Why has the autonomous driving solution stopped emphasizing maps?

03/31 2026 353

I wonder if you've noticed that many automakers no longer emphasize or even mention high-definition maps when promoting their autonomous driving solutions. Why has a technology once highly relied upon by the autonomous driving industry become increasingly marginalized?

How did it go from being a lifesaver to a hindrance?

In the early days of large-scale autonomous driving adoption, high-definition maps were widely regarded as essential for achieving full autonomy. These maps are vastly different from the ordinary maps used for everyday smartphone navigation. Ordinary maps typically have errors ranging from a few meters to over ten meters and are primarily used to guide human drivers through general road networks.

In contrast, high-definition maps offer centimeter-level precision, detailing lane positions, curb heights, accurate coordinates of traffic signs, and even minute features like utility poles, manhole covers, road slopes, and curvatures.

During a time when onboard sensors and computing platforms were immature, high-definition maps served as the safety foundation for intelligent driving systems. They provided vehicles with a god's-eye view, enabling them to anticipate road conditions hundreds of meters ahead and significantly reducing the burden on perception algorithms.

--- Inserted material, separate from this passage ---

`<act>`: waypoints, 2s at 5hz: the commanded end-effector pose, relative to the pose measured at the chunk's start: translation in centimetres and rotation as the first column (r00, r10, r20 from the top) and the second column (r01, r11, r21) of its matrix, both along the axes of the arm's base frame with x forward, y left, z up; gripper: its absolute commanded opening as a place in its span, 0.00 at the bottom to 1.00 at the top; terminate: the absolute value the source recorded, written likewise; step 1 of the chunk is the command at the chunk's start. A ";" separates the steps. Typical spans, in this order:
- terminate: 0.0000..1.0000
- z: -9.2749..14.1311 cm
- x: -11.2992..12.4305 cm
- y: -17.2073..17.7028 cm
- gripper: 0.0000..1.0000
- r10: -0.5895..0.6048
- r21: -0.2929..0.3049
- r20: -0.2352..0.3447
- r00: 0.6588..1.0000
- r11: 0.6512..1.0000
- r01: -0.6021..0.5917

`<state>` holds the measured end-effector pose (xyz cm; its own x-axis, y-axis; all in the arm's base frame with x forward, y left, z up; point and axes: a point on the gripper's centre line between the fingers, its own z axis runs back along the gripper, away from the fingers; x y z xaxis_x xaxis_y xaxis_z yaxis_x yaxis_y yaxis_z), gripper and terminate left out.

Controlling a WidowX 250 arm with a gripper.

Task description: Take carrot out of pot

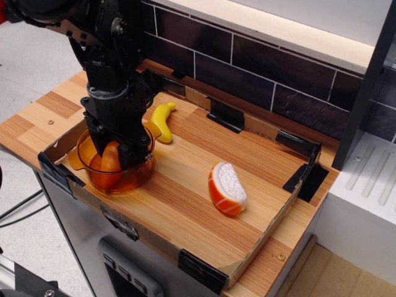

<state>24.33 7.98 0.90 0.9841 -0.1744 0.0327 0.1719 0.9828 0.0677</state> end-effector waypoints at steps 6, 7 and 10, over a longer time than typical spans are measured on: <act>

However, as intelligent driving functions expanded from relatively simple highway scenarios to complex urban roads, the limitations of high-definition maps became increasingly apparent.

The most pressing issue is 'freshness,' or the real-time nature of map updates. Urban roads change daily due to construction, detours, temporary traffic controls, or repainted road markings. While human drivers can adapt to these changes with a moment's observation, autonomous driving systems, which rely heavily on maps, face severe logical conflicts if even minor changes are not promptly reflected in the maps.

Currently, domestic map providers primarily rely on expensive data collection vehicles equipped with LiDAR and professional surveying equipment. This method allows most cities' high-definition maps to be updated only every three months, whereas an ideal intelligent driving system requires real-time updates on an hourly or even minute-by-minute basis.

Cost and qualification requirements also pose significant challenges for automakers. Producing a high-definition map covering all Chinese cities requires tens of billions of yuan in investment, costs ultimately passed on to automakers and consumers. Automakers must pay substantial ordering fees and annual licensing fees per vehicle, severely limiting the scalability of intelligent driving functions.

More critically, national approvals for surveying and mapping qualifications are becoming increasingly stringent. Only organizations with Class A navigation electronic map production qualifications can collect and process high-definition data. In recent years, the number of enterprises passing qualification reviews has significantly decreased, exposing automakers attempting to build their own map data to compliance risks and forcing the industry to wait in line for map providers when expanding into new cities.

What technologies are used after abandoning maps?

To reduce over-reliance on pre-made maps, the autonomous driving industry has embraced a 'perception-centric' approach. This means enabling vehicles to observe and understand the world in real-time, like humans, rather than following a pre-written 'script.'

Bird's-eye view (BEV) perception technology plays a pivotal role in this transition. Traditional intelligent driving systems could only process independent 2D images from each camera, making it difficult to form a cohesive spatial understanding—akin to viewing separate, unrelated photographs. BEV technology, however, uses large models to fuse image data from multiple cameras around the vehicle into a unified 3D top-down coordinate system in real-time.

This approach allows the vehicle to essentially 'draw' a real-time map in its 'mind' while driving. It can not only detect immediate obstacles but also identify topological relationships between lane markings—such as which lines lead where and how intersections connect—through this bird's-eye perspective.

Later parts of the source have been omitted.